TASK INPUTS below:

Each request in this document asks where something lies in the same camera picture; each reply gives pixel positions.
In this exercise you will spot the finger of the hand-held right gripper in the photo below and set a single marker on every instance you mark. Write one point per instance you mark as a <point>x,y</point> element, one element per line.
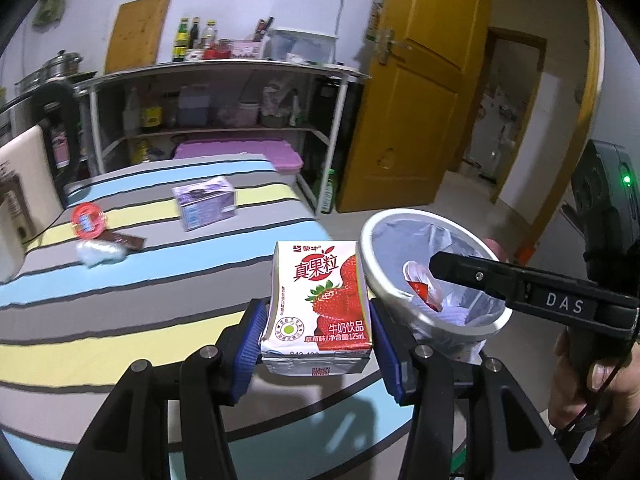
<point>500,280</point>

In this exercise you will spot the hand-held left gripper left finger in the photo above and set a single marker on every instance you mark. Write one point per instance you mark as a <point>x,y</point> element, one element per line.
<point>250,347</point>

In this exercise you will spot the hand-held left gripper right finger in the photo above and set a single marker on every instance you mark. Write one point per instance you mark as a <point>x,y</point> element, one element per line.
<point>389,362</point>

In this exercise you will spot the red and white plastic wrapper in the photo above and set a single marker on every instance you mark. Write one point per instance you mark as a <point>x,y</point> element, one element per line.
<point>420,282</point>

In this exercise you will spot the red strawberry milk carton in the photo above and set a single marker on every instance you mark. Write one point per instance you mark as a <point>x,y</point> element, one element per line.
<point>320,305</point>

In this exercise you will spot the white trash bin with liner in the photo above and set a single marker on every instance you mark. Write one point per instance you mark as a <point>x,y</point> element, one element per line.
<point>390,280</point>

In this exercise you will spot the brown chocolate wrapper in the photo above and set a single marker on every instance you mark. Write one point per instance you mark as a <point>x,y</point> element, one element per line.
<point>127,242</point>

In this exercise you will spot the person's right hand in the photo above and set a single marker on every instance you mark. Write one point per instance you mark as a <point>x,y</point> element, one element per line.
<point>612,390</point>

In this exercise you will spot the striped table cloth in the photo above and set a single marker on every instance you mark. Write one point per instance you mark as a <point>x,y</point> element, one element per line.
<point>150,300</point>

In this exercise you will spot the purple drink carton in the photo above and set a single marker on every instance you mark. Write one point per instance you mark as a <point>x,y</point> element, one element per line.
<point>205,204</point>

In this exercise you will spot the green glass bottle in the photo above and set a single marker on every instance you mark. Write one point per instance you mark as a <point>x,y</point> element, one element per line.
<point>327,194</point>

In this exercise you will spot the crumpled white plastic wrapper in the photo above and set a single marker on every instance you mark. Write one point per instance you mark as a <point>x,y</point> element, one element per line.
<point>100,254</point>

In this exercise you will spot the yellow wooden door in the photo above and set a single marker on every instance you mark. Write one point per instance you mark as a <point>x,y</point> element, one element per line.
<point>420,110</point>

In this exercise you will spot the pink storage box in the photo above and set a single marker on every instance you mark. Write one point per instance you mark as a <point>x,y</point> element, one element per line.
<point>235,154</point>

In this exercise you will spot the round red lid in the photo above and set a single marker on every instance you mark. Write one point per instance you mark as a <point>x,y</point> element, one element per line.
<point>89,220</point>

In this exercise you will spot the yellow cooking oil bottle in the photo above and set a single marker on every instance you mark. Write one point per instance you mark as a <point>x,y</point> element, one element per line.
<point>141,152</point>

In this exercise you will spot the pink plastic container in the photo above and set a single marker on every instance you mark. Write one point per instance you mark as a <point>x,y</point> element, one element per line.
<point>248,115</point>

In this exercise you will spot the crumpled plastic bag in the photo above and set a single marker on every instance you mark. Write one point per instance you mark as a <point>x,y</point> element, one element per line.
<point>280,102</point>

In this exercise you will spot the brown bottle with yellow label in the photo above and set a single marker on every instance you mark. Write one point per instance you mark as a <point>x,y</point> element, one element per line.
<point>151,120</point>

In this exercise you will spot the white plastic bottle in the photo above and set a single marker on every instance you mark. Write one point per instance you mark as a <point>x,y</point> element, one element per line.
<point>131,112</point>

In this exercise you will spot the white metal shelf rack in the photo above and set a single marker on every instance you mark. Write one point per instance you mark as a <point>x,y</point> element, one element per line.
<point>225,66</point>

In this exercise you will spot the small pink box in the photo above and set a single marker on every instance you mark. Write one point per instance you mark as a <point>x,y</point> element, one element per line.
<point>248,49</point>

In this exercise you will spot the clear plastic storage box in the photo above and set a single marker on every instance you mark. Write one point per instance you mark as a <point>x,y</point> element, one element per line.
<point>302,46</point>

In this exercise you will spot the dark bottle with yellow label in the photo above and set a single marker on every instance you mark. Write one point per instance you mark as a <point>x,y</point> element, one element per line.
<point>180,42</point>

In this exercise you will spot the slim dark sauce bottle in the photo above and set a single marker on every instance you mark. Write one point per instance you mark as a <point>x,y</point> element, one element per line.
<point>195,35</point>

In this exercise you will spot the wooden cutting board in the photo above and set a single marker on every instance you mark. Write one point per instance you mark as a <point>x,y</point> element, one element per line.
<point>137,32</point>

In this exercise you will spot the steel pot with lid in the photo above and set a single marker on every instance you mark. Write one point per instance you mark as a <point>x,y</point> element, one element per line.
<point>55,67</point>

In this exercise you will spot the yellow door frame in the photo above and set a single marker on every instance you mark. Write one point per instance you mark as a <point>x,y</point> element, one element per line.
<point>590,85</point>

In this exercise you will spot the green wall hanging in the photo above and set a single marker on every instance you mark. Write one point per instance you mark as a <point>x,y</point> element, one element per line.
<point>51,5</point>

End of TASK INPUTS.
TASK INPUTS below:

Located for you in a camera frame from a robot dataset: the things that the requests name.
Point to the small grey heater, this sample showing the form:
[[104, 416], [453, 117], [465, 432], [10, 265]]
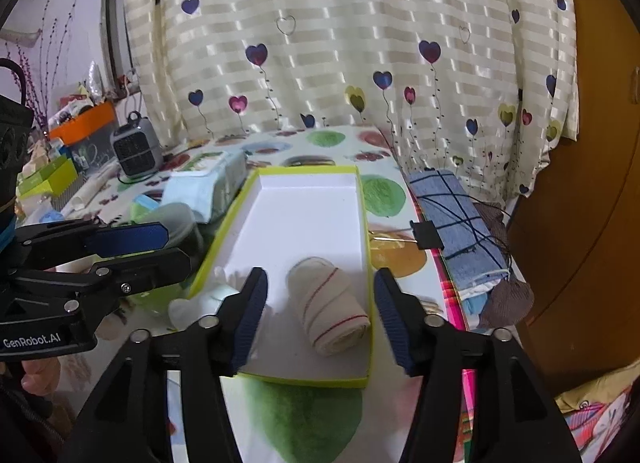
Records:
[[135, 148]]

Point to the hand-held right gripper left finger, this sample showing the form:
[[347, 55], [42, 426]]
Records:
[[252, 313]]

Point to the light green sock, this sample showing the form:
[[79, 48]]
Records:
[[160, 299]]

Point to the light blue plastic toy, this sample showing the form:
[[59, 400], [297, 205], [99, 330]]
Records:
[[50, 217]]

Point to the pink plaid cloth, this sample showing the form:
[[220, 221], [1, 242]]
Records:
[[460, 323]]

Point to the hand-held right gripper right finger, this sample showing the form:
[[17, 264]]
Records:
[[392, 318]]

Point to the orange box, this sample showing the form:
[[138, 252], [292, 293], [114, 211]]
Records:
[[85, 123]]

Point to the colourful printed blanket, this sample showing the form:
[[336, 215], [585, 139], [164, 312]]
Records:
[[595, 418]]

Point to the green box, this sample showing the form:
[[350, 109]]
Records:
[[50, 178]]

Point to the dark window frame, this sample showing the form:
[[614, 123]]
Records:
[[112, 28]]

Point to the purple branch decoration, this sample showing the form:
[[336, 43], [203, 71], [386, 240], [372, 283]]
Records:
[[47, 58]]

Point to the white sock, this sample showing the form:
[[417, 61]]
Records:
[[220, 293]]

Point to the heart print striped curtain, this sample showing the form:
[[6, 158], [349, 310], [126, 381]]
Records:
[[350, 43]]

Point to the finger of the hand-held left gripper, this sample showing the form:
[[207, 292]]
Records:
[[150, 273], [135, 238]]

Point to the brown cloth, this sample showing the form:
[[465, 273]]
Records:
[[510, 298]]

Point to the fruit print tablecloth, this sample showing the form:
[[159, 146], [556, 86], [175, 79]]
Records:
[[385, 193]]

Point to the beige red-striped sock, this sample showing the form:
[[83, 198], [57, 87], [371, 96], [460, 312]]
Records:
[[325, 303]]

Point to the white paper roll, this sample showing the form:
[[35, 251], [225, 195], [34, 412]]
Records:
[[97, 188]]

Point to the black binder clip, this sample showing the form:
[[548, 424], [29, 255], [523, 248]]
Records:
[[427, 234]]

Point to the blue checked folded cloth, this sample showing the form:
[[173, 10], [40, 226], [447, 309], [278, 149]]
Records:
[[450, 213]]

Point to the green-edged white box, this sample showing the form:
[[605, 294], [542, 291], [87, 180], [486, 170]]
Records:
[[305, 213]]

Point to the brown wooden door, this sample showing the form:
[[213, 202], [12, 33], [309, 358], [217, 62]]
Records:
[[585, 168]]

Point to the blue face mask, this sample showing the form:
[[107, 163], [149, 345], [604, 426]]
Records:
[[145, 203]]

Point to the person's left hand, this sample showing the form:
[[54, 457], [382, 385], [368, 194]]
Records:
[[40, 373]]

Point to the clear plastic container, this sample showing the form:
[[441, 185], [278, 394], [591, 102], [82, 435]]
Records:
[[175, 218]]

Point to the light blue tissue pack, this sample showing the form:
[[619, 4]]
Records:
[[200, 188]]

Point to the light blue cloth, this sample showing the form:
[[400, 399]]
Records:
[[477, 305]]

End of TASK INPUTS.

_WORK ITEM_: Only lines of the material that contain the word "container" belong in the answer; copy each one.

_RESPONSE BOX_:
In this exercise you will spot the pink plastic container in the photo above and set a single marker on every instance you mark. Write one point per instance you mark as a <point>x,y</point> element, one element per line.
Point to the clear plastic container, this sample showing the form:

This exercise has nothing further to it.